Quickstart

Installation

pip install dendros

# With optional pandas support:
pip install 'dendros[pandas]'

# With matplotlib for plotting analyses:
pip install 'dendros[plot]'

# Development version from GitHub:
pip install git+https://github.com/galacticusorg/dendros.git

Opening files

from dendros import open_outputs

# Single file
c = open_outputs("galacticus.hdf5")

# Auto-detect MPI-split outputs
c = open_outputs("galacticus_MPI:0000.hdf5")

# Explicit list or glob
c = open_outputs(["rank0.hdf5", "rank1.hdf5"])
c = open_outputs("run001/galacticus*.hdf5")

# Lightcone mode
c = open_outputs("lightcone.hdf5", output_root="Lightcone")
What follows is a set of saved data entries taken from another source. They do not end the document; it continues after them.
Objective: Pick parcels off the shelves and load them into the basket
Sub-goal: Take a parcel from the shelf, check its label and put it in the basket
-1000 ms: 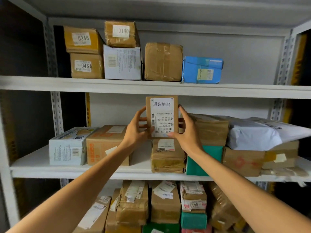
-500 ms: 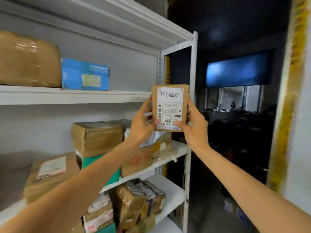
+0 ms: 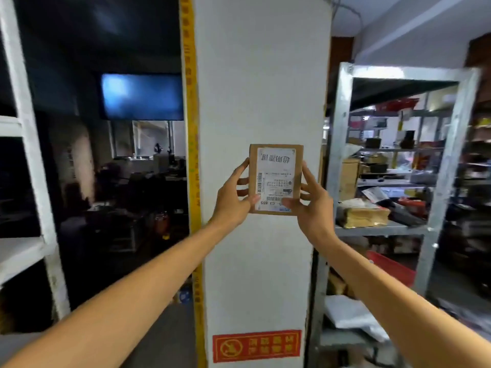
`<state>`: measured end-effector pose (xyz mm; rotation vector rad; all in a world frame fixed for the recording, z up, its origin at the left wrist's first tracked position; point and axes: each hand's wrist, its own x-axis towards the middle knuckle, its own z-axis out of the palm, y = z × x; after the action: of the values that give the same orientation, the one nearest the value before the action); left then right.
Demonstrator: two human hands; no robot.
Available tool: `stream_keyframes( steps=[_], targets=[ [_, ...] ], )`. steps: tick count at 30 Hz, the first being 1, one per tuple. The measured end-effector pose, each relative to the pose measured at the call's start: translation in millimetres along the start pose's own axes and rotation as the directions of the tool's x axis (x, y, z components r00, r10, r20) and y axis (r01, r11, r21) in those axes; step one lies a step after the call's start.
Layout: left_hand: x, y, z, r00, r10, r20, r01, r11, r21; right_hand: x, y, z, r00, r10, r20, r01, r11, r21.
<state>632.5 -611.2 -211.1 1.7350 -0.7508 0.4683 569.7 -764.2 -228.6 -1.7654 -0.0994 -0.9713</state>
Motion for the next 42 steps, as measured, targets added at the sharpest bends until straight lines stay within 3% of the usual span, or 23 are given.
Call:
stream_keyframes(
  steps=[5, 9, 12, 16, 24, 32, 38, 42],
  targets=[
    [5, -5, 123, 0.967, 0.006, 0.255, 0.02, 0.995, -0.098, -19, 43, -107, 0.985, 0.06, -0.16, -0.1, 0.963, -0.25],
    [5, 1, 216, 0.881, 0.022, 0.473, 0.087, 0.974, -0.207, -44, 51, -175, 0.933, 0.101, -0.345, -0.238, 0.892, -0.383],
    [-7, 16, 275, 0.795, 0.106, 0.597, 0.1, 0.948, -0.302, -70, 51, -214, 0.874, 0.104, -0.475, -0.339, 0.831, -0.441],
    [-30, 26, 333, 0.623, 0.223, 0.749, 0.122, 0.919, -0.375, -107, 57, -248, 0.777, 0.116, -0.619, -0.477, 0.75, -0.458],
    [-91, 34, 438, 0.373, 0.365, 0.853, 0.204, 0.865, -0.459, -170, 86, -305, 0.555, 0.142, -0.82, -0.719, 0.577, -0.387],
    [-180, -12, 538, 0.178, 0.289, 0.941, 0.286, 0.899, -0.331, -243, 177, -358, 0.434, 0.235, -0.869, -0.851, 0.422, -0.311],
    [-245, -58, 597, -0.014, 0.179, 0.984, 0.376, 0.913, -0.161, -300, 250, -373, 0.279, 0.326, -0.903, -0.907, 0.399, -0.136],
    [-286, -92, 640, -0.158, 0.07, 0.985, 0.4, 0.916, -0.001, -340, 301, -383, 0.134, 0.397, -0.908, -0.94, 0.341, 0.01]
  ],
)
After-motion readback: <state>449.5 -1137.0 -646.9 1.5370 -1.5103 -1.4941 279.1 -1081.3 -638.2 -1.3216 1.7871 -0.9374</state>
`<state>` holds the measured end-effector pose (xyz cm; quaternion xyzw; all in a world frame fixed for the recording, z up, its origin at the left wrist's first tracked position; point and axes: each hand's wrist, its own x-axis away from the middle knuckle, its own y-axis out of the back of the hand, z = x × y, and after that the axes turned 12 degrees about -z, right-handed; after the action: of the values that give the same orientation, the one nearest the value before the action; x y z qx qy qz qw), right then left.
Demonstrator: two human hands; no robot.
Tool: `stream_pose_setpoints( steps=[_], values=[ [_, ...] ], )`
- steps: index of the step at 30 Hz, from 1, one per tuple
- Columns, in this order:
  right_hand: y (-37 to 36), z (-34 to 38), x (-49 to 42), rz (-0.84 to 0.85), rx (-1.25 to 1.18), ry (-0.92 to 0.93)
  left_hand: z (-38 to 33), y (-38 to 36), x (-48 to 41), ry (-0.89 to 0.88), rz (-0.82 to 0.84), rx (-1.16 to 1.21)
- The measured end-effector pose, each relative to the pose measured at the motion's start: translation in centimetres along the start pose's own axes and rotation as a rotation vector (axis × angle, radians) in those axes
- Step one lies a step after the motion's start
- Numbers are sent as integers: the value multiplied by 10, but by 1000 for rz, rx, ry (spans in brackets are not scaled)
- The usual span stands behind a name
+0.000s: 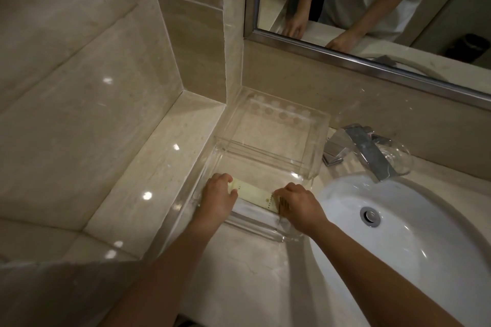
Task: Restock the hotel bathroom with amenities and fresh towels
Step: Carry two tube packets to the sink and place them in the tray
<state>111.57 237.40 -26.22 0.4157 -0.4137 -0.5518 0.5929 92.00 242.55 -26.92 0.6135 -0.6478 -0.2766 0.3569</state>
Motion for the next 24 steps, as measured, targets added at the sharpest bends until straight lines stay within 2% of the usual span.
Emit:
stream_pose_setpoints(
  steps=[3,5,8,12,18,21,24],
  values=[
    [2,1,3,17,25,24,-1,6,4,-81,66,-190],
    [6,1,7,4,13,27,-3,13,9,-122,78,-219],
    [16,1,13,9,-26,20,-7,25,21,-162,116,-149],
    [38,2,24,31,-162,-28,-17,44,46,-134,252,12],
    [69,7,48,44,-301,-22,-35,69,90,-90,328,32],
    [85,9,66,69,-358,35,-48,88,120,-49,331,26],
    [101,11,84,113,-421,104,-59,103,154,-34,260,9]
  ],
)
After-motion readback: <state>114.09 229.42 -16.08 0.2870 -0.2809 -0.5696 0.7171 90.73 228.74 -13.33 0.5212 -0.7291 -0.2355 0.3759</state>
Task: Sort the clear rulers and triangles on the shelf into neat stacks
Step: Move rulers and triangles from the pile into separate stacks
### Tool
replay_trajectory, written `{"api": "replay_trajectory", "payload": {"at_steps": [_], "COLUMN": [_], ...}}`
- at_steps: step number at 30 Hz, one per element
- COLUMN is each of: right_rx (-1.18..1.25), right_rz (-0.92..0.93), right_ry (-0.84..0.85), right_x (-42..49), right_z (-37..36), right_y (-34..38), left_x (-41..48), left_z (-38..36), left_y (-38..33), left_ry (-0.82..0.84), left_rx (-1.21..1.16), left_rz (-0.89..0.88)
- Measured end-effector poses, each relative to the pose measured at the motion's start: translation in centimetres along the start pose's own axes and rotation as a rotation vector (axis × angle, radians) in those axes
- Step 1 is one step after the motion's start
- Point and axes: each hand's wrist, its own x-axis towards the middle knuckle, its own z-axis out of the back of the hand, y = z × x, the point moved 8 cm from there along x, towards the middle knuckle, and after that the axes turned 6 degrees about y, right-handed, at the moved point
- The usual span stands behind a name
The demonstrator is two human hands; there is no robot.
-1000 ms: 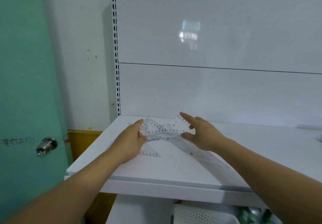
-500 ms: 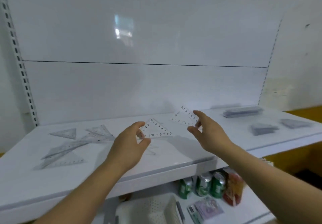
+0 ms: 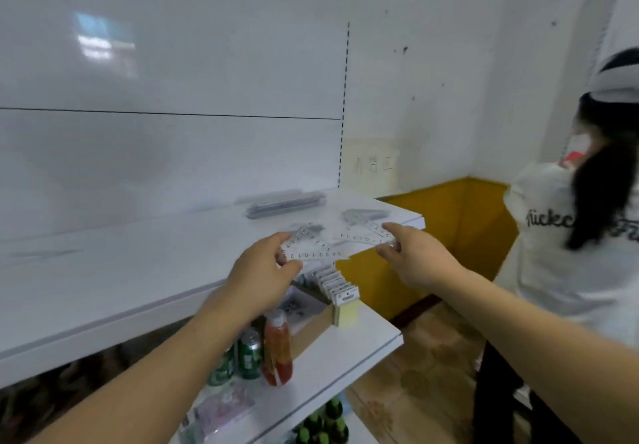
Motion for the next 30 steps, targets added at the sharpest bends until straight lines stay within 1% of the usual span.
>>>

Use Collection as a context manager to ensure file handles are closed automatically:

with open_outputs("galacticus.hdf5") as c:
    tbl = c.list_outputs()

Checking completion status

with open_outputs("galacticus.hdf5") as c:
    c.validate_completion()           # raises RuntimeError if incomplete
    c.validate_completion(mode="warn")    # emit UserWarning instead
    c.validate_completion(mode="ignore")  # silent

Listing outputs

with open_outputs("galacticus.hdf5") as c:
    tbl = c.list_outputs()          # astropy Table
    df  = c.list_outputs(format="pandas")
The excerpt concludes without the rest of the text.